The highest favorite counts recipient is:

fav_cnt.png

It's a dog (Labrador Retriever) with no name and a p1 prediction 0.196015 and looks like this ...

topfav.png

The highest retweet counts recipient is:

retwt_cnt.png

It's a hybrid (Labrador Retriever) with no name and a p1 prediction 0.825333 and looks like this ...

topRetwt.png

The highest p1 prediction confidence (1.0) recipient is:

p1_conf.png

It's not dog named Shaggy (Spanish Water Dog) and a p1 prediction 1.0 and looks like this ...

topP1Conf.png

So what is performance of the image classifier afterall ?
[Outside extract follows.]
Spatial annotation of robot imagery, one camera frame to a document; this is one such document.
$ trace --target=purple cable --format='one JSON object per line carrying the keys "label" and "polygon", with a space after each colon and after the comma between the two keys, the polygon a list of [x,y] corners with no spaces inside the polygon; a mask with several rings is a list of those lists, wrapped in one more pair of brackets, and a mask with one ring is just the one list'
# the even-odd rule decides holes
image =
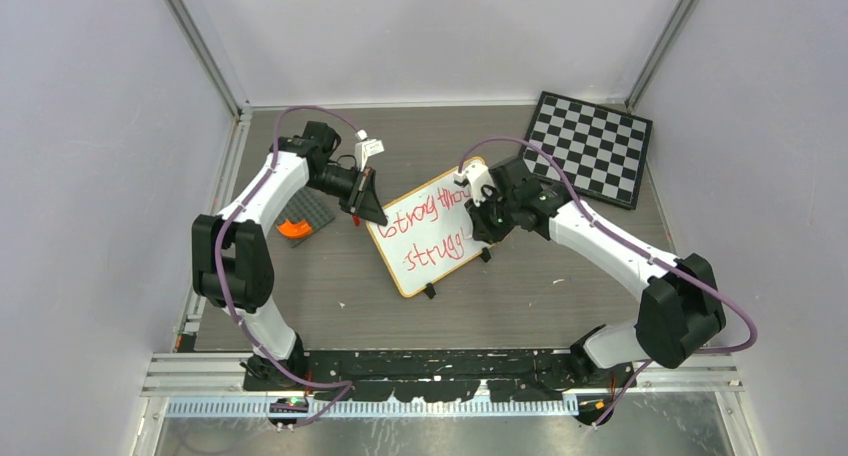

Well, the dog and hybrid share the same rating of 13 while the not dog has a rating of 10, which rank 4th and 2nd respectively in the top 10 dog ratings. Both the dog and hybrid are actually Labrador Retriever which ranks 3rd in the top 10 dog breeds. The not dog was misclassified but is actually a Spanish Water Dog, though the breed is not among the top 10 dog breeds.
So of the 1971 entries in the twitter_archive_master dataset, 305 entries were misclassified as not dog, 472 as hybrid (i.e. may be dog). Only 1194 were correctly classified as dog yet none attains the highest p1 predection of 1. Ironically, the not dog has the highest prediction confidence of 1.
The numbers represent a 60.58% (=1194/1971 x 100%) chance the model correctly identifies a dog as a dog. Obviously, the model has more room for improvement.